We’ve created a series of blogs that focus on the connection between nutrition, exercise, sleep and mental health. Knowing how to improve mental health through diet, exercise and healthy habits can go a long way. In this blog, we’ll go over the gut-brain connection and how the health of your digestive system can affect your mental health.
Have you ever felt “sick to your stomach” from anxiety or lost your appetite because you felt depressed? Your gut, which is comprised of every organ in your digestive system, is sensitive to feelings like anxiety, anger, sadness and joy. That gut-feeling is real. Your brain reacts to signals sent from your stomach. In fact, the lining of your gut is sometimes called the second brain. This means maintaining a healthy gut is key to good mental health.
How are the gut and brain connected?
Your gut is connected to your brain through the vagus nerve. This nerve sends messages from your heart, lungs and other vital organs to your brain. It’s through this nerve that the gut and brain are physically connected. The gut and brain are chemically connected as well through hormones and neurotransmitters that send messages from one to the other.
These messages can be influenced by bacteria, viruses and fungi in what’s called the gut microbiome. These bacteria, viruses and fungi can either be beneficial, harmless or harmful.
How does your gut affect mental health?
There is a link between mental health problems and gastrointestinal issues. Anxiety and depression can affect the gut microbiome because of how the body responds to stress. Studies show that animals that have experienced a change in the gut microbiome and inflammation of the gut have also been shown to experience changes in the brain. These changes can cause symptoms of Parkinson’s disease, autism, anxiety and depression to manifest.

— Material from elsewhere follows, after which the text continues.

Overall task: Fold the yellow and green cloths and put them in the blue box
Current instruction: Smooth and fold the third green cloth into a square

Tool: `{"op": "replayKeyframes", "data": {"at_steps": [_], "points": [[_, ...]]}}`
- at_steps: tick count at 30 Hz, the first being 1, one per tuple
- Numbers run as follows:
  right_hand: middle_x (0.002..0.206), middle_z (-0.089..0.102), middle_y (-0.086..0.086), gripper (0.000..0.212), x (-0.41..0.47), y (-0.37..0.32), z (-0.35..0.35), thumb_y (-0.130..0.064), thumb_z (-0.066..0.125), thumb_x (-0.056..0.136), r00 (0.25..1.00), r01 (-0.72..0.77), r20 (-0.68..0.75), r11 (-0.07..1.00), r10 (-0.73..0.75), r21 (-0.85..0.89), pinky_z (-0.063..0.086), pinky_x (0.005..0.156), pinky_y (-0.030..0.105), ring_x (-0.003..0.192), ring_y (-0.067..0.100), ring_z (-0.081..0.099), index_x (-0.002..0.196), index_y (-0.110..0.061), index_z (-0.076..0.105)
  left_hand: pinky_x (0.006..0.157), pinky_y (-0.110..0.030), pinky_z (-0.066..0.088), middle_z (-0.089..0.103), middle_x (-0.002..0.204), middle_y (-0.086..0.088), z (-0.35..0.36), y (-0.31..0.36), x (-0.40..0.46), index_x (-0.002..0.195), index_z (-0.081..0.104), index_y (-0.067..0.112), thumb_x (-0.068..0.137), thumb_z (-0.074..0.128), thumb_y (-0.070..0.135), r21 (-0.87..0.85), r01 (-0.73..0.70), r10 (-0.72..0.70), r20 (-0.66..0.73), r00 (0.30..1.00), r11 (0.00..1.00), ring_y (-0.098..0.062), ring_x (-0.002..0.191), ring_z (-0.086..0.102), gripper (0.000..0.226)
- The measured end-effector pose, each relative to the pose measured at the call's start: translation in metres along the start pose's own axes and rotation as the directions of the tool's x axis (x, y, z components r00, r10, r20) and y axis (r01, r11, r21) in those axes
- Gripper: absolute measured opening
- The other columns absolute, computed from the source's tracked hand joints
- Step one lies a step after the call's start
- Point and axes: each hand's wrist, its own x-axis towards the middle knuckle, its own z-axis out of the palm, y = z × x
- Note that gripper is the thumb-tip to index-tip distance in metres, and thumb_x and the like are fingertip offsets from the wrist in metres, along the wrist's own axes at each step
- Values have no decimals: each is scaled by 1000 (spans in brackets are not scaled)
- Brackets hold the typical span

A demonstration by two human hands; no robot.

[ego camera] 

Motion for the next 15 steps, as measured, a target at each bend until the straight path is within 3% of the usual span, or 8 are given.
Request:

How to improve gut health for good mental health
Following these tips will help improve your gut health and mental health.
- Eat a balanced, nutritious diet.
Include things like whole grains, fish, fruits and vegetables. Reduce your intake of sugary, fried or processed foods and soft drinks. A diet high in nutritious foods will help improve your mental health.
- Add prebiotic foods to your diet.
Prebiotic foods support the growth of healthy bacteria, viruses and fungi in your gut. Choose high-fiber foods and lightly-steamed or raw fruits and vegetables. Asparagus, bananas, garlic, onions, jicama, tomatoes, apples, berries and mangos are all prebiotic foods.
- Add live bacteria, or probiotics, to your diet.
Probiotics are live bacteria that are found in foods. Foods like yogurt (labeled as live or active cultures), unpasteurized sauerkraut, kimchi, miso soup, kefir, kombucha, tempeh and apple cider vinegar are all good sources of probiotics.
- Take a probiotic supplement.
When you’re trying to find the best probiotic supplement, make sure the label includes the type of bacteria and the number of colony forming units (CFUs). Bifidobacterium and Lactobacillus are the most common bacteria in probiotics. The number of CFUs in a probiotic supplement should be in the billions. Always store probiotic supplements in your refrigerator or a cool, dry place.
- Avoid taking antibiotics unless your doctor says they are absolutely necessary.
Antibiotics kill harmful bacteria but also kill the good bacteria in your gut that keeps your digestive system working properly.
Improving your physical health benefits your mental health. Follow these tips to improve your gut health and brain health.